This study demonstrated that the reproducibility of PCT measurements, including CBV, CBF, MTT, and BBBP values, as well as of PCT abnormality volumes based on CBV and MTT thresholds, was improved when an automated post-processing algorithm minimizing user interaction was used. The average interobserver variability for CBV, CBF and MTT measurements using an automated post-processing approach was 10.4%, almost three times less than the interobserver variability of 27.1% observed for a manual post-processing approach. This improved interobserver reproducibility when using an automated approach was observed both in the ischemic parenchyma (10.1% with automated post-processing, 24.4% with manual post-processing) and in the non-ischemic parenchyma (10.8% with automated post-processing, 29.8% with manual post-processing). In agreement with previous studies [15
], our results showed that MTT was the most reproducible PCT parameter.

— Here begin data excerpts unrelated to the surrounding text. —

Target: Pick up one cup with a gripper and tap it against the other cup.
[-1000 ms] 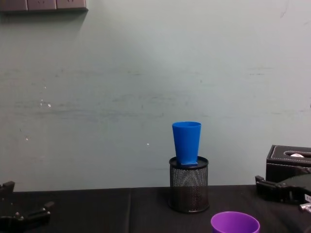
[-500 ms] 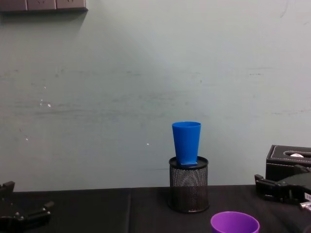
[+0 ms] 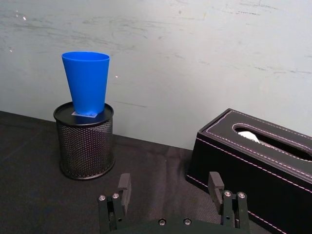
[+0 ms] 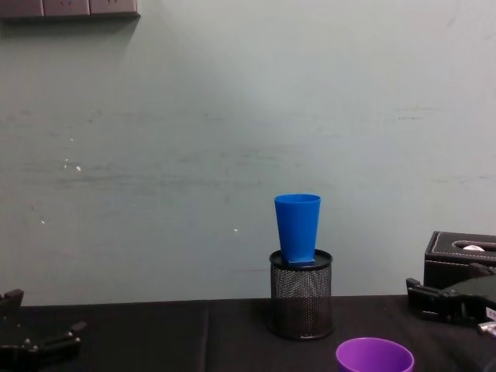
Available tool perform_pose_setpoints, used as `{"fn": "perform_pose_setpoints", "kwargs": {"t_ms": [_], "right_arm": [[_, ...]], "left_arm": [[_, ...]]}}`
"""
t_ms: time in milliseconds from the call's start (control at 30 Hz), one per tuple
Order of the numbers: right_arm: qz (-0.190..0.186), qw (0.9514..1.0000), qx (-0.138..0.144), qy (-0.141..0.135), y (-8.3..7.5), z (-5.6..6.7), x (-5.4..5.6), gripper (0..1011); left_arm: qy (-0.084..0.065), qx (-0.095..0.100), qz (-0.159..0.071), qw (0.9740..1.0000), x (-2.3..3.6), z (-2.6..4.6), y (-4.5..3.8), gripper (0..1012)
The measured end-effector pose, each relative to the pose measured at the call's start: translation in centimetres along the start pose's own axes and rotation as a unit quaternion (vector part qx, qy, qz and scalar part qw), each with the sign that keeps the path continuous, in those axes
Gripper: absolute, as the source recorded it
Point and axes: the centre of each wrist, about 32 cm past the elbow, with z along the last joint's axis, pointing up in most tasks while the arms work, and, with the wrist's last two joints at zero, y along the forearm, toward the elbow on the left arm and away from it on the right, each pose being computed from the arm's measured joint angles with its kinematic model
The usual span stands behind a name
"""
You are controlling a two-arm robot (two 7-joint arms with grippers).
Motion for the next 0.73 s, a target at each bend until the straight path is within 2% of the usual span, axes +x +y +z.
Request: {"fn": "perform_pose_setpoints", "kwargs": {"t_ms": [733], "right_arm": [[0.000, 1.0000, 0.001, 0.000, 0.00, 0.04, 0.00, 1003]], "left_arm": [[0.000, 0.000, 0.000, 1.0000, 0.00, 0.00, 0.00, 1005]]}}
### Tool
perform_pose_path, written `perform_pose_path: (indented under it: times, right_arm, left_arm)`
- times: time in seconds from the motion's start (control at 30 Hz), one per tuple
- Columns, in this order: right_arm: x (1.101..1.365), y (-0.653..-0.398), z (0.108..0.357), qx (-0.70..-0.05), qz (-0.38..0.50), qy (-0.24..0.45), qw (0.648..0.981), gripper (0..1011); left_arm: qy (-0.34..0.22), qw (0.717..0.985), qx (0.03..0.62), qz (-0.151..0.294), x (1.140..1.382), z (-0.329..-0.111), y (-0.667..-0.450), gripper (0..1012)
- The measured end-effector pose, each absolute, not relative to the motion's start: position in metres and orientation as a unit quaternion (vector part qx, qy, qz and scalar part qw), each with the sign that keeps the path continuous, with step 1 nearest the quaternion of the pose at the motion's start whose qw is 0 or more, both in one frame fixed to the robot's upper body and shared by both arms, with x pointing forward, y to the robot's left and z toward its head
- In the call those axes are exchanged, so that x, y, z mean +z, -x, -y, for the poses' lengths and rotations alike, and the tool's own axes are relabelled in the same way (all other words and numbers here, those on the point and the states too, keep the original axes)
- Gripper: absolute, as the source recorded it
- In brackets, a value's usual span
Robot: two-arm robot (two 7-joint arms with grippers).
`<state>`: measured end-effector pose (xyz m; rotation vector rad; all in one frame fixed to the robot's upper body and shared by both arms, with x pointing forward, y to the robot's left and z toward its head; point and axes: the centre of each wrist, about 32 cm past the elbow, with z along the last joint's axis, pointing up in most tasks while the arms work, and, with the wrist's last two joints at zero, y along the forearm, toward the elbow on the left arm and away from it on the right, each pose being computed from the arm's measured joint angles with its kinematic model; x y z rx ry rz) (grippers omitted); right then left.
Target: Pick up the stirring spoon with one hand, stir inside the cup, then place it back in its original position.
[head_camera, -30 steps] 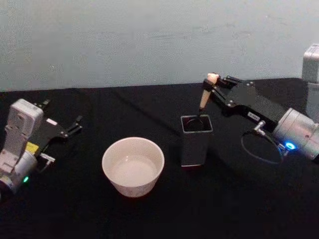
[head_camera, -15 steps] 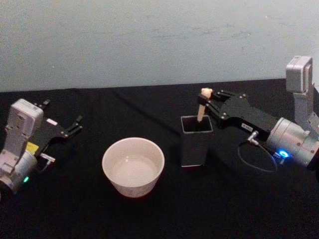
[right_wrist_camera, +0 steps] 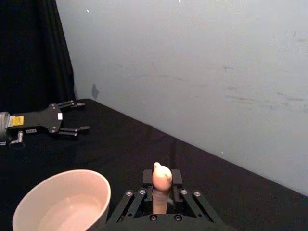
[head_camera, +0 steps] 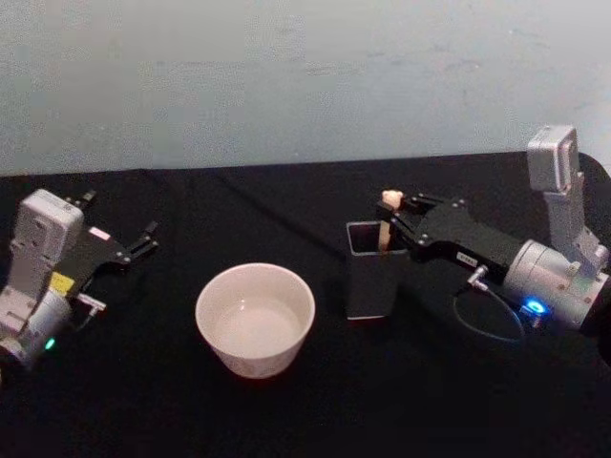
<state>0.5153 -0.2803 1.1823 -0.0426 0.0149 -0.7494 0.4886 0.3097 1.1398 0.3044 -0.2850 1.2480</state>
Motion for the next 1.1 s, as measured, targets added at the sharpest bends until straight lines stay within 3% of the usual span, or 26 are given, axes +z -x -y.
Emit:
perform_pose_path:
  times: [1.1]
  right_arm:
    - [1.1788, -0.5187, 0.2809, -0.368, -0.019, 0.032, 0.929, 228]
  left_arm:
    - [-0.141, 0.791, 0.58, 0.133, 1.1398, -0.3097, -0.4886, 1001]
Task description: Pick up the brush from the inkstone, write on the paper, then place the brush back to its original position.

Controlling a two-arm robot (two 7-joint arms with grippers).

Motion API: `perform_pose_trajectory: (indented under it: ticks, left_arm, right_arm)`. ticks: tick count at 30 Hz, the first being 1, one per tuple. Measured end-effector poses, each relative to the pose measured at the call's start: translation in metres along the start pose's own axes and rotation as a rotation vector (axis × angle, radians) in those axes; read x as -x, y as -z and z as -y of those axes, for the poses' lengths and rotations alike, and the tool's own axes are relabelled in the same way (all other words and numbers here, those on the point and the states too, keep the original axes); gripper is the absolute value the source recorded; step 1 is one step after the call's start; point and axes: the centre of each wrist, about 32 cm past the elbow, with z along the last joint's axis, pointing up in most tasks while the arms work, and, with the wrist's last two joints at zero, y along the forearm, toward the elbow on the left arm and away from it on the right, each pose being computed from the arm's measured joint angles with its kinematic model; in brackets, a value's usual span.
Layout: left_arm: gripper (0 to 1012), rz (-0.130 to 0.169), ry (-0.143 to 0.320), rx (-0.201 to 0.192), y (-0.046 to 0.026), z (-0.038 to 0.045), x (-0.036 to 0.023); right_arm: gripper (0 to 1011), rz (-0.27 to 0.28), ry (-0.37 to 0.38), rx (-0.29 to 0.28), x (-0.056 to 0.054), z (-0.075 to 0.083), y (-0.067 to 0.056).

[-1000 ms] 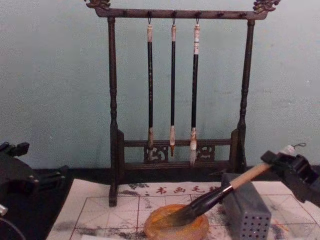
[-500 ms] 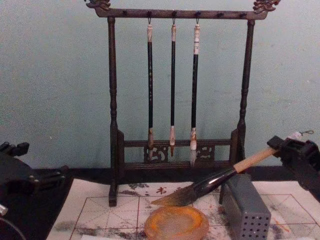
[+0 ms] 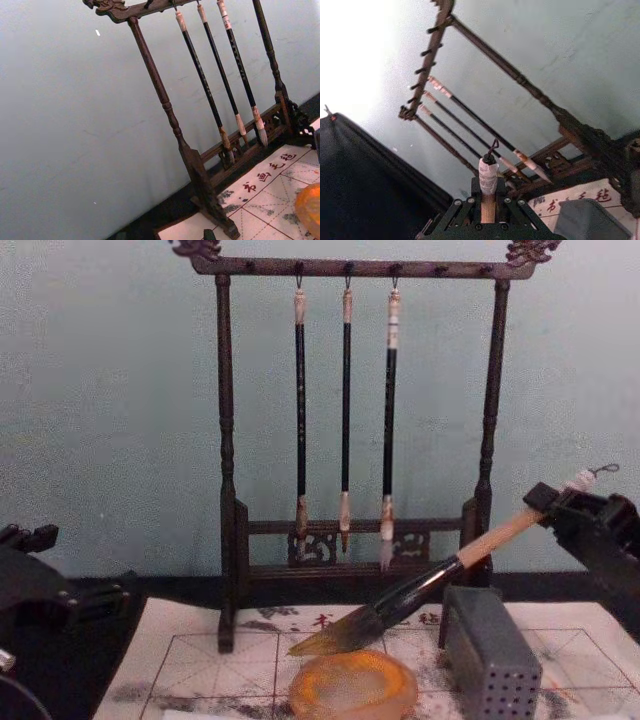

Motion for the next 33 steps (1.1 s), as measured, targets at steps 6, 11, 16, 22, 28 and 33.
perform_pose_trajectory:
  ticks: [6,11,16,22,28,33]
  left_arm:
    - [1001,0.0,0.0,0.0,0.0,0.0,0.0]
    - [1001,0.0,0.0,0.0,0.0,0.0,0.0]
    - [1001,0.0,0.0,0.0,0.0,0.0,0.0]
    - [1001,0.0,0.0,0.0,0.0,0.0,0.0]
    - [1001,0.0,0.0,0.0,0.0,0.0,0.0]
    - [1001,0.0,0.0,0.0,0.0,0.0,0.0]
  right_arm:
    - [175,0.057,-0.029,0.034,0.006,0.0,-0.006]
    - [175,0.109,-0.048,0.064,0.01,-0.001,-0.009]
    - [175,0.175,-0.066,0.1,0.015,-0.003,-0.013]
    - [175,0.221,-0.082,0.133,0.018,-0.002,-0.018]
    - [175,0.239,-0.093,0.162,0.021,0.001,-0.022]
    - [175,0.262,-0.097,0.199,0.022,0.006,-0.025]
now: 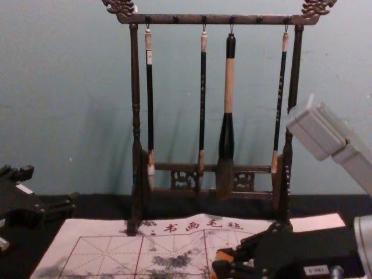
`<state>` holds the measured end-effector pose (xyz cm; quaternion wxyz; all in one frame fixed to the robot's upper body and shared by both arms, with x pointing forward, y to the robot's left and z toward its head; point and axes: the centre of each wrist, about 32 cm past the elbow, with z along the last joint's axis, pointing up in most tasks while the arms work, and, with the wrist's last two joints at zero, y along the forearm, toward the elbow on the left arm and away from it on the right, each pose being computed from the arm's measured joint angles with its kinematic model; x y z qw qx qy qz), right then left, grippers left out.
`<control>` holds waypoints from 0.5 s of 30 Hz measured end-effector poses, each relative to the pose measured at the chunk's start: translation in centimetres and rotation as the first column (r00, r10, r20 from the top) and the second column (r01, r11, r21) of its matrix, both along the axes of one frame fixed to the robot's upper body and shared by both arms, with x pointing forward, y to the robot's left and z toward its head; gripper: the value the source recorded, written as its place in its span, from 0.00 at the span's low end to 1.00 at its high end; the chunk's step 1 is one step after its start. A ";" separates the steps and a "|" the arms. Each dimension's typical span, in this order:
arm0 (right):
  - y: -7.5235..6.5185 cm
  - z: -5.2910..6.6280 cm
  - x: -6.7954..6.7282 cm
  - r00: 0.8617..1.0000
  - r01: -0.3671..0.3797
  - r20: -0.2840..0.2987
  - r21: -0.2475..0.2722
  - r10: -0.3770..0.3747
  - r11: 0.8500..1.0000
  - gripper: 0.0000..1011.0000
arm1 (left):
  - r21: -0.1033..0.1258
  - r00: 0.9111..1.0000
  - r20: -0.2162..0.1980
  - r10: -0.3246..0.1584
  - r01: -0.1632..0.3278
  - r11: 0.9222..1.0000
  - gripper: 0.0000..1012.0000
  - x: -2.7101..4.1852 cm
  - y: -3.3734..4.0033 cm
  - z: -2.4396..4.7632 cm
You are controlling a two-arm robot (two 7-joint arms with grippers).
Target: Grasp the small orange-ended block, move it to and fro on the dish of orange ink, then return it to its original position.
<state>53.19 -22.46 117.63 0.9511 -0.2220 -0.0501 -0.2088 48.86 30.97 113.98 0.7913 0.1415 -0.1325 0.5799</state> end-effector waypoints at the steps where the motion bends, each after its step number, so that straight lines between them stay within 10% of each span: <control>1: 0.0 0.0 0.0 1.000 0.003 0.001 -0.001 -0.003 1.000 0.11 | 0.000 1.000 0.000 0.000 0.000 1.000 0.99 0.00 0.00 0.00; 15: -1.1 0.5 -0.1 0.999 0.034 0.007 -0.013 -0.034 0.999 0.11 | 0.000 1.000 0.000 0.000 0.000 1.000 0.99 0.00 0.00 0.00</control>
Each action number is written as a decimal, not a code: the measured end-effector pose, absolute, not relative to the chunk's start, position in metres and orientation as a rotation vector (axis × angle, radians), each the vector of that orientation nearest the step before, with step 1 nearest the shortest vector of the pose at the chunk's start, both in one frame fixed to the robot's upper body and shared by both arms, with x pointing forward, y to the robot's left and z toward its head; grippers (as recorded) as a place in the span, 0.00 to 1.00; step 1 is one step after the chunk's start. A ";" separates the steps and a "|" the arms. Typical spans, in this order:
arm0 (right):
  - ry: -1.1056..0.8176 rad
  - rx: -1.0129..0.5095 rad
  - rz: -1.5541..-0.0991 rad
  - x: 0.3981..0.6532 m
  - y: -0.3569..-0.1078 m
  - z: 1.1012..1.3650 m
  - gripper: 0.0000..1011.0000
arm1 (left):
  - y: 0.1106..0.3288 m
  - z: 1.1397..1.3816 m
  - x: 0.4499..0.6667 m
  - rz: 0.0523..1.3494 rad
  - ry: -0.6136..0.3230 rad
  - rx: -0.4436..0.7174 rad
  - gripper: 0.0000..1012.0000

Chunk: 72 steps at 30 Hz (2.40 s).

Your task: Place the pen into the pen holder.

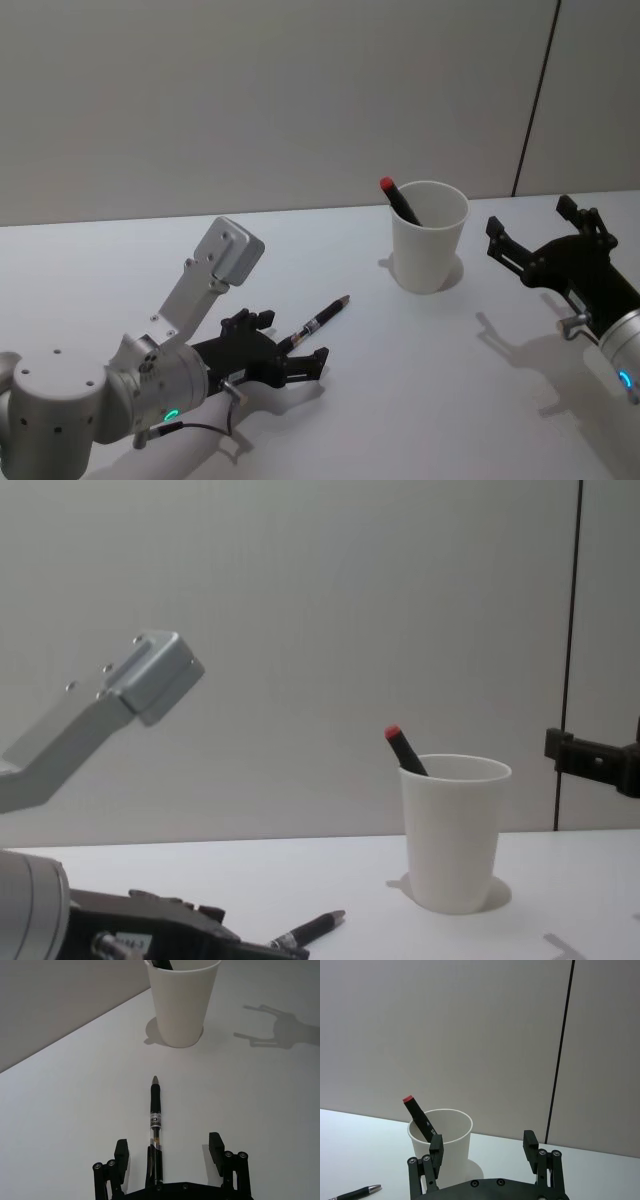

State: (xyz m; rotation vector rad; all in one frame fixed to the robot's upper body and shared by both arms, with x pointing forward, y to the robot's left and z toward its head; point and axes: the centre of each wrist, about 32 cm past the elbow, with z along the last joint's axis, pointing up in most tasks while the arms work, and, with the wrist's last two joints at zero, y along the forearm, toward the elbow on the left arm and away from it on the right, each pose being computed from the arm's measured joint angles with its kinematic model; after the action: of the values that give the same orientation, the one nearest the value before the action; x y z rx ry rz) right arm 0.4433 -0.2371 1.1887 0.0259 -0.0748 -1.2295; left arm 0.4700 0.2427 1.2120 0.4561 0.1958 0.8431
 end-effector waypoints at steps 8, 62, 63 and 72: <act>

In this study, we reported not just the variability of measurements of CBV, CBF, MTT, and BBBP, but also the variability of measurements of infarct core and total perfusion defect volumes based on CBV and MTT thresholds. To our knowledge, the interobserver variability for measurements of infarct core and total perfusion defect volumes has not been reported before. The interobserver variability we obtained for the measurements of CBV, CBF and MTT using a manual processing approach is similar to what was reported in a prior published study comparing manual post-processing of PCT datasets by different CT technologists [16
]. In another study, lower interobserver variability in case of manual PCT post-processing was achieved by the use of a uniform and standardized approach [17
]. In the same study, paradoxically, greater interobserver variability was introduced with the use of an automated approach [17
]. This reflects that not all automated PCT post-processing algorithms, as implemented in commercially available packages, are equivalent, and that each of them needs to be carefully evaluated, and possibly improved.
Since a completely automated approach to post-processing PCT data would yield a perfect degree of agreement (0% of interobserver variability), it is clear that the interobserver variability around 10.4% observed when using the automated approach was introduced by the user-defined manual adjustments. The manual adjustments performed by the observers in our study were mainly justified by an incorrect selection of the AIF and VOF by the automatic algorithm in studies with severe head motion artifact. Although these manual corrections were necessary to obtain accurate PCT results, they introduced interobserver variability for the “automated” PCT results. This again emphasizes the need for further improvement of automated PCT post-processing algorithms, with the ultimate goal being to completely eliminate user interaction.
Two main limitations should be noted in our study. The first one is that the results we obtained apply only to a specific software implementation. Therefore, the variability between automated and manual post-processing observed in our study should not be assumed to be similar to other automated PCT post-processing algorithms. The second limitation is the absence of a well-defined criterion of acceptability in the variability of PCT-derived measurements. However, prior studies with similar results [16
] have shown that an overall variability around 10% does not change the qualitative visual assessment of PCT maps, thus being very unlikely to alter clinical management decisions.
In conclusion, automated post-processing of PCT data improves interobserver variability in measurements of CBV, CBF, MTT and BBBP, as well as volume of infarct core and penumbra based on CBV and MTT thresholds. PCT post-processing automation is a way to ensure reliability of PCT technique when widely used in the community, which is one of the requirements for it to be used in the selection of stroke patients for acute reperfusion therapies.